Closed allo- closed 9 years ago

allo- commented 9 years ago

Starting and stopping an own tor node for the chat may lead to correlation attacks against a ricochet user and the corresponding tor node being online. Maybe the chat should come online a bit later and the tor node should stop a bit later than the chat, using random delays?

special commented 9 years ago

I think the correlation attack you're referring to only applies when running a hidden service and a tor relay from the same place. Ricochet doesn't run a tor relay - it's only a client.

Only your guard, directory guards, and local network are in a position to observe when your tor client comes online.

allo- commented 9 years ago

No, i think you have the problem anyway.

Assume i am an evil spy. I suspect you of something.

I see, oh he got online and the tor node of the user at IP x.x.x.x went online a few seconds before.

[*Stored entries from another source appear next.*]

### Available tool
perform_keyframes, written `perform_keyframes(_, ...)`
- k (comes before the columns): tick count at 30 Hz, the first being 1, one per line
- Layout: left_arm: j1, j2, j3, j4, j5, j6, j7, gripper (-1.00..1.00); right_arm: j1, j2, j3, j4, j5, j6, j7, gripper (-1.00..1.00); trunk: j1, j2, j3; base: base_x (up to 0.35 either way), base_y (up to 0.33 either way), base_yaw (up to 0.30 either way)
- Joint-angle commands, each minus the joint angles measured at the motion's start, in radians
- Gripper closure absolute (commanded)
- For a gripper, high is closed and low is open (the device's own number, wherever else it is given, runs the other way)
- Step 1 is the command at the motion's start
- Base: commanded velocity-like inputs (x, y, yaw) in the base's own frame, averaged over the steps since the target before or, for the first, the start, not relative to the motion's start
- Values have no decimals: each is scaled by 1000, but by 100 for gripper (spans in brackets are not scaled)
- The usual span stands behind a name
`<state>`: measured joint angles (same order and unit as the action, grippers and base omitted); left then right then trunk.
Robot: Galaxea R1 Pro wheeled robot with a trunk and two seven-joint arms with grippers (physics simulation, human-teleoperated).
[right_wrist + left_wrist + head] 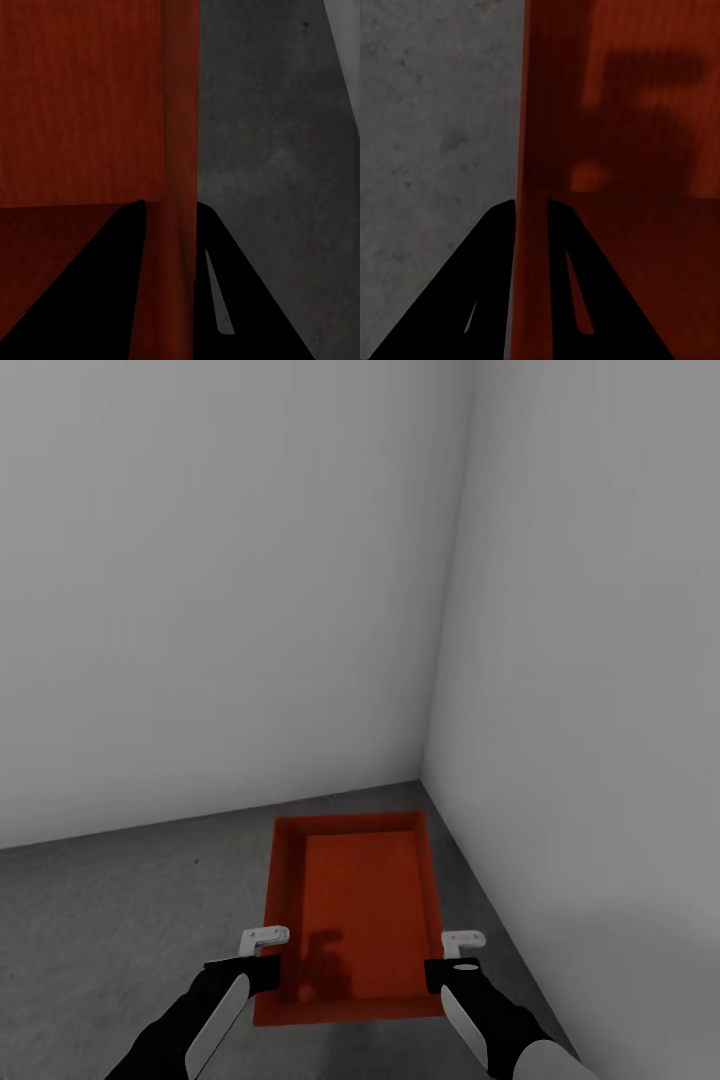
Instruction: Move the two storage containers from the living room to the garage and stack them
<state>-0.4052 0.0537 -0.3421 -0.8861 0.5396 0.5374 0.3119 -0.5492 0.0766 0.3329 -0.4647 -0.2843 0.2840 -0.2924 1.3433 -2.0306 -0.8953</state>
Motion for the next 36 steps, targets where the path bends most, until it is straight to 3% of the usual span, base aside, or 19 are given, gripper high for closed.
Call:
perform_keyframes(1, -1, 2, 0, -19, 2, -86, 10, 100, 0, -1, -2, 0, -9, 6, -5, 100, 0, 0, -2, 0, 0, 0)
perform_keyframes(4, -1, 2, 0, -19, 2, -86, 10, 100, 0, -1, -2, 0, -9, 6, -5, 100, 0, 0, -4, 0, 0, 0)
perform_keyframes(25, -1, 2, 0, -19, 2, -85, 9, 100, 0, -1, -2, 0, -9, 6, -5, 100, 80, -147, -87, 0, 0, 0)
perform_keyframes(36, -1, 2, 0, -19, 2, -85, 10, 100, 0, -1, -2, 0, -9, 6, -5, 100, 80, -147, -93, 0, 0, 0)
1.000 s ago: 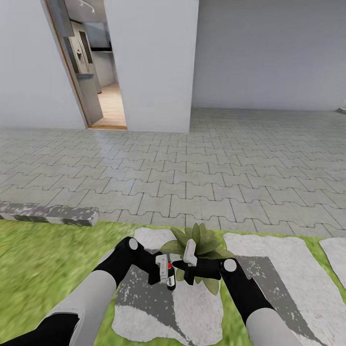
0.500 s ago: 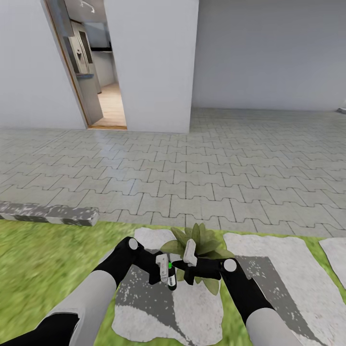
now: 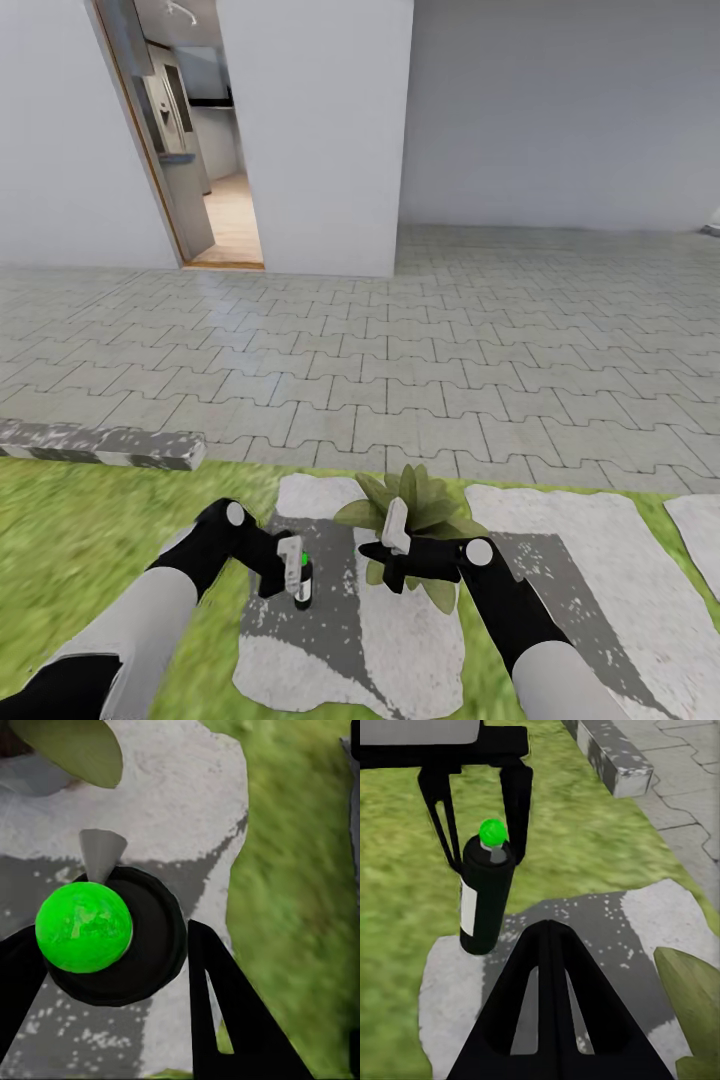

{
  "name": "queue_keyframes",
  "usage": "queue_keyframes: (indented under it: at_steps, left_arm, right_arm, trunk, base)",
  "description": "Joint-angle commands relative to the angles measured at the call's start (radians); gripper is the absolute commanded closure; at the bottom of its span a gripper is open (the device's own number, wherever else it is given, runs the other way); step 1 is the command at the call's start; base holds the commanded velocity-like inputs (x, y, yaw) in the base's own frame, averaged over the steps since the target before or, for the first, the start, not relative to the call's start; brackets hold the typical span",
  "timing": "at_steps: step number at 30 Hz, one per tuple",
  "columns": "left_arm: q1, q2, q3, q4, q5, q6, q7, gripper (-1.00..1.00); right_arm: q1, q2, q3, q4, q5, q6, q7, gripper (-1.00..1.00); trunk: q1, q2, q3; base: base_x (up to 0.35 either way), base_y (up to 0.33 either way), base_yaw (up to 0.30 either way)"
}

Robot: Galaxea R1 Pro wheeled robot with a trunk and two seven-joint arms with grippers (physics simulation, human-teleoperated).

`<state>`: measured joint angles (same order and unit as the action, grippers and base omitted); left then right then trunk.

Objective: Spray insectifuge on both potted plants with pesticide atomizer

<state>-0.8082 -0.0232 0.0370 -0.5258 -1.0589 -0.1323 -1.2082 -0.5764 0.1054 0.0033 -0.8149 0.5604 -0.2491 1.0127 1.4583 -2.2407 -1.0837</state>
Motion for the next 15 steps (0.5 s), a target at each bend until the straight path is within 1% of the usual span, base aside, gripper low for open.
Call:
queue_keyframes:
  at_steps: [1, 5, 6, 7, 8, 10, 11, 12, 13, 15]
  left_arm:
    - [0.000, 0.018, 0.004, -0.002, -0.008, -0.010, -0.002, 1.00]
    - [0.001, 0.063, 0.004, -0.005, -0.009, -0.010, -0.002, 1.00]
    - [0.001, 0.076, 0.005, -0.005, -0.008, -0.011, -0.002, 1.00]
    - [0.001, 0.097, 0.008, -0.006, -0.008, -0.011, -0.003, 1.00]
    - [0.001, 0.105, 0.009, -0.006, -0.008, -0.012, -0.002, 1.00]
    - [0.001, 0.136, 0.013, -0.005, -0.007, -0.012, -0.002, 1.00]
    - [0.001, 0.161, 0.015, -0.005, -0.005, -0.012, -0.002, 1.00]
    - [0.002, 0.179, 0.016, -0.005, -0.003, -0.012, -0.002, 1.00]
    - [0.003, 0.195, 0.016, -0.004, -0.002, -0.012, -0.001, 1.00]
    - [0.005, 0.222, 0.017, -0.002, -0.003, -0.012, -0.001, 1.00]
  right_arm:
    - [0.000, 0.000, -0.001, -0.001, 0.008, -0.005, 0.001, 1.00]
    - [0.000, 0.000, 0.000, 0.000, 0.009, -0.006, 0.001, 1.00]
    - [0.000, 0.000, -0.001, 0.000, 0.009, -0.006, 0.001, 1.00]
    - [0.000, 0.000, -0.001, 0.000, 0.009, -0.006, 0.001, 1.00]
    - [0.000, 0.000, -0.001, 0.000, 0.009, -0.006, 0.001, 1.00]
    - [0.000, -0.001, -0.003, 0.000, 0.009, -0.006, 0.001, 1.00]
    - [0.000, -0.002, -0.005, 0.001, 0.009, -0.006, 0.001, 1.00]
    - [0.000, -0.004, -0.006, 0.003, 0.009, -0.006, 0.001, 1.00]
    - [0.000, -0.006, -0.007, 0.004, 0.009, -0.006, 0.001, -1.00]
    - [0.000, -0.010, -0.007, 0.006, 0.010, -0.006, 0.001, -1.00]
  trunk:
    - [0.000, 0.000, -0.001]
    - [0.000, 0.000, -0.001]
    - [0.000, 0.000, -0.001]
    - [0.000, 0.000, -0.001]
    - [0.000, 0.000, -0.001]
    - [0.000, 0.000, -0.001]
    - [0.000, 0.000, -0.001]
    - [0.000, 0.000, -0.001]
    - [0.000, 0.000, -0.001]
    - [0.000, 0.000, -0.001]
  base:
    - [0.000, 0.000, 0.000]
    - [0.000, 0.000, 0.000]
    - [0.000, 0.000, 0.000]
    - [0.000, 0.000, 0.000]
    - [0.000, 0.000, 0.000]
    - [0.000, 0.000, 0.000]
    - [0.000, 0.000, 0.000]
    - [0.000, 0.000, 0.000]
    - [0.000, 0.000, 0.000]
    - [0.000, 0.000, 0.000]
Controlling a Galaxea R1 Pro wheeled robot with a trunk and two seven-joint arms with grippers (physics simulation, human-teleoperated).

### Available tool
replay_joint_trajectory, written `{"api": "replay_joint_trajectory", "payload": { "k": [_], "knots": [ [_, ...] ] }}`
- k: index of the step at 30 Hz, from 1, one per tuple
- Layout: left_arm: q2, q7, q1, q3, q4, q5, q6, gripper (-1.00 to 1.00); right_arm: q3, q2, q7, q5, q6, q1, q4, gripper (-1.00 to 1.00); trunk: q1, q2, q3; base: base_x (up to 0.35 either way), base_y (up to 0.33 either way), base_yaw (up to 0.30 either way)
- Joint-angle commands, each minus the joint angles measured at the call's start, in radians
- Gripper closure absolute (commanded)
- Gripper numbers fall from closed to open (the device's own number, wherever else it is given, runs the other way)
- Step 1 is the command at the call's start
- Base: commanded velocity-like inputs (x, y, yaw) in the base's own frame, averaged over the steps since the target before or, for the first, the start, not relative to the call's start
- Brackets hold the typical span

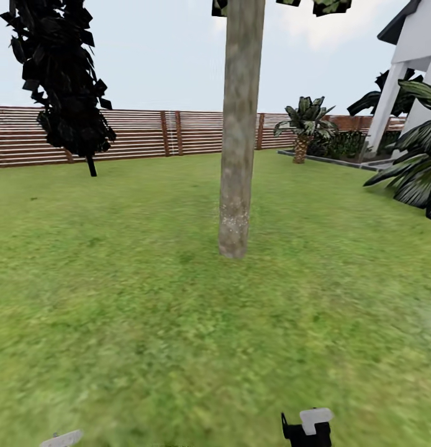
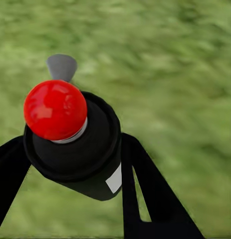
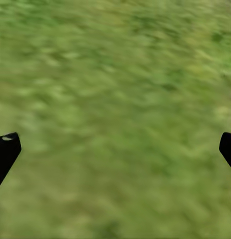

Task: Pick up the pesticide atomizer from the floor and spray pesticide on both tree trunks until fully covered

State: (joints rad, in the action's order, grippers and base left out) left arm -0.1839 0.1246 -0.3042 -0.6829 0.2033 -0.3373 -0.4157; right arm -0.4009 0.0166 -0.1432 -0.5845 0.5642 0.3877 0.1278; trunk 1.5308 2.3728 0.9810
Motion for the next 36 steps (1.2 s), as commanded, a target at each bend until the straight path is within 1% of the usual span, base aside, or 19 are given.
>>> {"api": "replay_joint_trajectory", "payload": {
  "k": [1, 18, 36],
  "knots": [
    [0.0, 0.006, -0.001, -0.009, -0.001, -0.006, -0.003, 1.0, -0.004, 0.0, -0.007, -0.011, 0.002, 0.0, 0.0, -1.0, 0.0, 0.0, 0.001, 0.0, -0.009, 0.282],
    [0.0, 0.006, -0.001, -0.009, -0.001, -0.006, -0.002, 1.0, -0.004, 0.0, -0.007, -0.011, 0.002, 0.0, -0.001, -1.0, 0.0, 0.0, 0.001, 0.0, 0.0, 0.282],
    [-0.002, 0.006, -0.001, -0.009, -0.001, -0.006, -0.002, 1.0, -0.004, 0.0, -0.007, -0.011, 0.002, 0.0, 0.0, -1.0, 0.0, 0.0, 0.013, 0.0, 0.0, 0.28]
  ]
}}
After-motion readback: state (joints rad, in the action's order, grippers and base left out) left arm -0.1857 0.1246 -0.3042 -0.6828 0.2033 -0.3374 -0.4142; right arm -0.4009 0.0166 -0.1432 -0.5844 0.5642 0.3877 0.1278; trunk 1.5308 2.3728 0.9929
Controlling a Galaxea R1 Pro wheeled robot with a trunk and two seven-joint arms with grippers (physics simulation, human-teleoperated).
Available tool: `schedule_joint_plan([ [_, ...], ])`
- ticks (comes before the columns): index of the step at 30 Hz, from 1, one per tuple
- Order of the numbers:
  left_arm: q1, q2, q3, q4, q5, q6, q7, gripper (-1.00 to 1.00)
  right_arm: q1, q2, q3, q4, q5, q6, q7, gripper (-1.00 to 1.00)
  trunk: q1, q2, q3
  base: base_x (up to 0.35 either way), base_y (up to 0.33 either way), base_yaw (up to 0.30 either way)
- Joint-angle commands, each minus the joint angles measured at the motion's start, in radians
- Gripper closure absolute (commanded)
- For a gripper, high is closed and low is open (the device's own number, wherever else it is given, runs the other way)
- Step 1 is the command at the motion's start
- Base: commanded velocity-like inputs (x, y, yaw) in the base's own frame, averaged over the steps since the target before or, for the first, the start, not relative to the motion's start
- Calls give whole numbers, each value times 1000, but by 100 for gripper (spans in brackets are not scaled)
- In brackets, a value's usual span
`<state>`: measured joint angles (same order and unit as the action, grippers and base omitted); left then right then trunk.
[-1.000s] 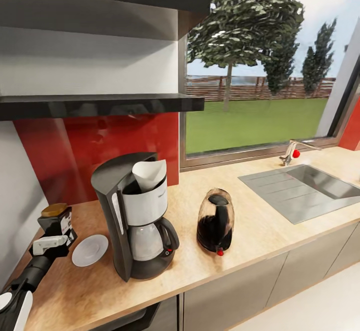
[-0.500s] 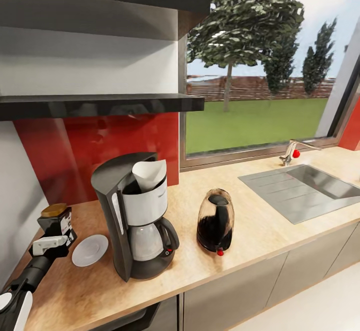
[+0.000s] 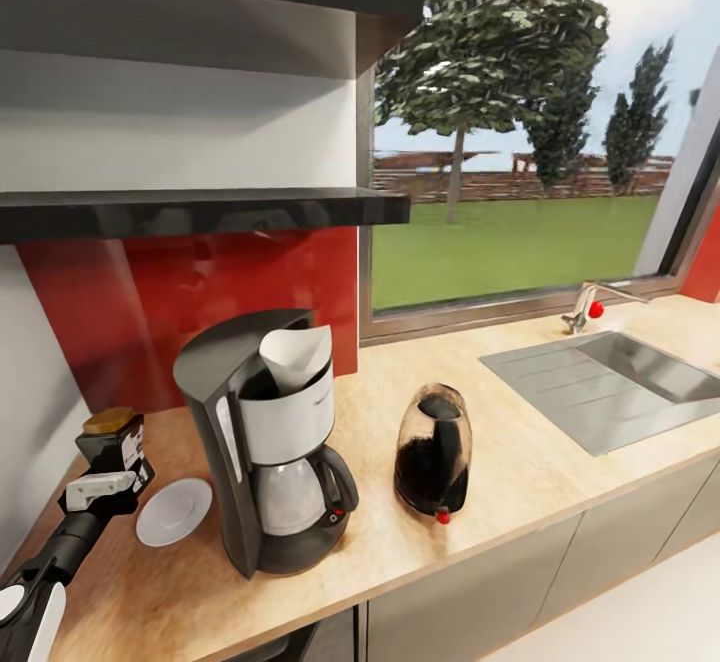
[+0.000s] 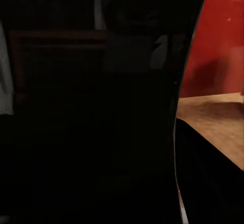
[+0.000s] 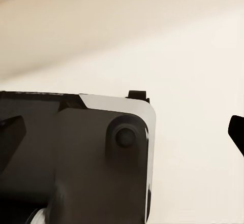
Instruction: Set up a coffee station on the kitchen countertop: keep the coffee maker on the countertop, move the bottle of coffee from the kitchen shelf to the counter next to the coffee maker, place a paper coffee filter on top of the coffee maker, put the saucer next to the coffee maker with the coffee cup on the saucer, and place the electric kettle next to the coffee maker.
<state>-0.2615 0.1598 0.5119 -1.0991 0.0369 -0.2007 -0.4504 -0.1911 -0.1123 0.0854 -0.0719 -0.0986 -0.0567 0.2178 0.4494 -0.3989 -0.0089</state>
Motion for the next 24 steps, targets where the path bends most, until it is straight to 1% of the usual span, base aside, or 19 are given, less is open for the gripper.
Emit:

Maybe they are the same? Watching this a few times, i have a good idea, who you are.

special commented 9 years ago

Ah! What you're referring to is a confirmation attack - the attacker suspects that ricochet:abc123 is connecting from 1.2.3.4, and is able to monitor both of them and verify the guess.

These confirmation attacks are really hard to defend against. Tor itself is susceptible in many different ways. Quoting the Tor blog:

The way we generally explain it is that Tor tries to protect against traffic analysis, where an attacker tries to learn whom to investigate, but Tor can't protect against traffic confirmation (also known as end-to-end correlation), where an attacker tries to confirm a hypothesis by monitoring the right locations in the network and then doing the math.

I don't think a simple delay would solve anything - there are still many aspects of the traffic you can correlate to run a confirmation attack.

allo- commented 9 years ago

Yeah. For other stuff i often had my (client) node running without using it all the time, just to avoid too obvious online/offline correlations. Of course there are more attacks, but if the node runs long enough tor can (or will try to implement) countermeasures, as discussed by the developers there in greater detail. But if you stop tor a few seconds after stopping the client, no tor countermeasure can have an effect about the correlation between client exit and tor exit.